For a number of years, Kidd was a frequent presence in civil-rights marches and events in her state. She was also known for speaking her mind. Mervin Aubespin, associate editor of Louisville's Courier-Journal, told a reporter for the paper that early in her political career Kidd never hesitated to call the paper over its political coverage, especially when a reporter's article included quotes only from white males. "She would call up and say 'I was there and nobody asked me.' She raised holy sin.... She figured that people who voted for her needed to know what her position was on a number of issues that came through the legislature."[2]
Kidd was active in a number of charitable organizations throughout her life, including the Lincoln Foundation, which helped disadvantaged children at the facility that had once schooled her.
Toward the end of her life, she lost her eyesight.[3] She died in Louisville on October 20, 1999.
Her biography, based on nearly 40 oral history interviews by Wade Hall, appeared two years before her death, and its title, Passing for Black, reflected her mixed heritage and the conflicts she often experienced because of it. "Most of us, whether white or black, are mixtures of many races and nationalities," she pointed out. "We all have tangled roots." She noted that though times had changed considerably, her childhood was particularly difficult.
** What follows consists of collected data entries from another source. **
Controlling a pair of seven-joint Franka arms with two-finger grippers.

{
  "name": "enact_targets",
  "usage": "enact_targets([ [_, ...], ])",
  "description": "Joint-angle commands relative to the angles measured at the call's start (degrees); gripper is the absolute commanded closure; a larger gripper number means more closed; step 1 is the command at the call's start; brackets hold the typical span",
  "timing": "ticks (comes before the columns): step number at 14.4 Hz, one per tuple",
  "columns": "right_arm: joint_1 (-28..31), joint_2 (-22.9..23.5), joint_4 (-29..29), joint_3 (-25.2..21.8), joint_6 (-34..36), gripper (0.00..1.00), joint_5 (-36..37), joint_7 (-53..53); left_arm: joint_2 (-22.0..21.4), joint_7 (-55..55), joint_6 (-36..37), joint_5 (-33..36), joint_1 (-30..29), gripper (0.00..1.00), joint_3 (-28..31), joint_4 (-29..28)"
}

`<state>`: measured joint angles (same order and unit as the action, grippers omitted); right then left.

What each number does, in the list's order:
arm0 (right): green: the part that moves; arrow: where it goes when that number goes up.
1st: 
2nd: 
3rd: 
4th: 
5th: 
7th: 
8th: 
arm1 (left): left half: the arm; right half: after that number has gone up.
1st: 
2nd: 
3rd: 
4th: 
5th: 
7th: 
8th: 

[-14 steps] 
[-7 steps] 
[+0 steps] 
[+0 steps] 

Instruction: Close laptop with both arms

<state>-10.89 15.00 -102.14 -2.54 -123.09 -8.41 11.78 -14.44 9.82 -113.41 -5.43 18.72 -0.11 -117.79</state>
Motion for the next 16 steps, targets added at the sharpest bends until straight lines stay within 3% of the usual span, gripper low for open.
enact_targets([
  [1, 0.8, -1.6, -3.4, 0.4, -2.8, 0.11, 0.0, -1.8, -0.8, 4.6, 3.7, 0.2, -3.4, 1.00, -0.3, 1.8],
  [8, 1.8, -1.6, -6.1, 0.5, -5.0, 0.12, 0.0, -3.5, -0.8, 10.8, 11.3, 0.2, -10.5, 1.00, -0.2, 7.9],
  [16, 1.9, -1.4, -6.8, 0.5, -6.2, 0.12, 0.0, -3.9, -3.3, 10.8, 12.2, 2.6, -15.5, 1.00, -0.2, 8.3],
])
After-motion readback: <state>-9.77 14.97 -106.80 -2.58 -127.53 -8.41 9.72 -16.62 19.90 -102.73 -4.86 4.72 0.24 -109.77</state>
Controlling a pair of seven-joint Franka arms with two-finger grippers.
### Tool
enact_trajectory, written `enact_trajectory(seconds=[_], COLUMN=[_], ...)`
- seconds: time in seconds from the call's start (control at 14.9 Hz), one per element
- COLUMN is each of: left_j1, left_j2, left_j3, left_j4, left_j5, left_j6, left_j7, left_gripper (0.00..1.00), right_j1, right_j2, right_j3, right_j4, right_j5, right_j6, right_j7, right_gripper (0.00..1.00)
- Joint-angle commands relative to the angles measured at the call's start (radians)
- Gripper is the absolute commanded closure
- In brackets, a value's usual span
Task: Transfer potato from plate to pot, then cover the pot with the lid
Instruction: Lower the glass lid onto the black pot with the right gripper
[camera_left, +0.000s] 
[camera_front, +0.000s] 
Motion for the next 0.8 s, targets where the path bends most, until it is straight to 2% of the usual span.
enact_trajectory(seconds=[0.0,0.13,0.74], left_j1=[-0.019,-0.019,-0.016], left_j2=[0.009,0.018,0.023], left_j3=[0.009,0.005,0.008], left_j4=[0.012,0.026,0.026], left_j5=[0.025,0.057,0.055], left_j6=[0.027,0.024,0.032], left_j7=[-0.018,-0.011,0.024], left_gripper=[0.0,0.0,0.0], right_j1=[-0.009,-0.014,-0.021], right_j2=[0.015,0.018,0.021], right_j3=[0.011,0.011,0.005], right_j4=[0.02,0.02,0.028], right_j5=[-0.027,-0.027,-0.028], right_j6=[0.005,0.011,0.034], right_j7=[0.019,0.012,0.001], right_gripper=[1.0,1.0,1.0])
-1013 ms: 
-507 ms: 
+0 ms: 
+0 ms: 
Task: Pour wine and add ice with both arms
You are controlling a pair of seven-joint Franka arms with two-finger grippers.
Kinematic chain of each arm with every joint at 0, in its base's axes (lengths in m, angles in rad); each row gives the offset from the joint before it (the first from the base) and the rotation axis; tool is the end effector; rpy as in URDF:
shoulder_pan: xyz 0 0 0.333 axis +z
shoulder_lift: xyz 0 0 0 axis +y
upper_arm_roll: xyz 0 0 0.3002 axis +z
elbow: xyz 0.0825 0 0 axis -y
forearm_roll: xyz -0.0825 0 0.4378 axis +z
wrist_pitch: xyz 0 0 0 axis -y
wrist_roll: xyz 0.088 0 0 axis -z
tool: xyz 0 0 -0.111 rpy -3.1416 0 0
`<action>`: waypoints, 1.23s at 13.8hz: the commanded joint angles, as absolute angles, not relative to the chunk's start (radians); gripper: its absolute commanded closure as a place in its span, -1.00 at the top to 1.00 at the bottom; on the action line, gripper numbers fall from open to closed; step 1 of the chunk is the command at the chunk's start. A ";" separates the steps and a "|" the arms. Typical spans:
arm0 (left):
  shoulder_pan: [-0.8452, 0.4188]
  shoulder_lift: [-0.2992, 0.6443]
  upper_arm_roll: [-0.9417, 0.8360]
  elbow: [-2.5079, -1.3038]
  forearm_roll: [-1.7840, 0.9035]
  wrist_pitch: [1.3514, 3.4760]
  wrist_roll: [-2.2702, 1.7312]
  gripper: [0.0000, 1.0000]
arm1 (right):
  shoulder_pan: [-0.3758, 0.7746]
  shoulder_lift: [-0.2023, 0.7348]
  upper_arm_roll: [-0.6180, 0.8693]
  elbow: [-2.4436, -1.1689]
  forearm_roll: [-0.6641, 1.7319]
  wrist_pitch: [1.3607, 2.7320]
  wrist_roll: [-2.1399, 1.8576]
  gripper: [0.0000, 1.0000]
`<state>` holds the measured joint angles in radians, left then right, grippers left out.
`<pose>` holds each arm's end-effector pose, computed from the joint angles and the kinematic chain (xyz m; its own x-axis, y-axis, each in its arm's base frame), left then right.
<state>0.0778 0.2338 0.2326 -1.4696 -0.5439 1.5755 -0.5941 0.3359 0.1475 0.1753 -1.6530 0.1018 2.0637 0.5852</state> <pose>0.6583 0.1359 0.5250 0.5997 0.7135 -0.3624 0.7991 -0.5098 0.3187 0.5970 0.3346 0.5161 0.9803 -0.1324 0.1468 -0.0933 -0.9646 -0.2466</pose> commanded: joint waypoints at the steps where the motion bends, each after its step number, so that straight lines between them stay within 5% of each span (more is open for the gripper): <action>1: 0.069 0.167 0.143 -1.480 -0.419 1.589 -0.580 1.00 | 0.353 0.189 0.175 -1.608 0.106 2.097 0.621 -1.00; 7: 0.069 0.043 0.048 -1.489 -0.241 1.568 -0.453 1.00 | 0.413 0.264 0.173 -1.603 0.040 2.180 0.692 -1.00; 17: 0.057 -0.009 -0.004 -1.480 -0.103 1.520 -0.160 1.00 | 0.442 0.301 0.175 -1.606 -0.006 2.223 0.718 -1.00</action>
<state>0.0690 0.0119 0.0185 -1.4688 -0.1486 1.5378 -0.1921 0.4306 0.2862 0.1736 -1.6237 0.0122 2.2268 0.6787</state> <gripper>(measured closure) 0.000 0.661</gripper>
She likened it to "living in a no-man's-land where I belonged to neither race. Because I was neither completely white nor completely black, I've been stigmatized and penalized by both races."
The National Association for the Advancement of Colored People presented to her its Unsung Heroine Award at a National NAACP Women's Conference, and she received a Louisville Mayor's Citation for Outstanding Community Service. She also received a Top Ten Outstanding Kentuckians Award; and the Humanitarian Service Award from the United Cerebral Palsy Association.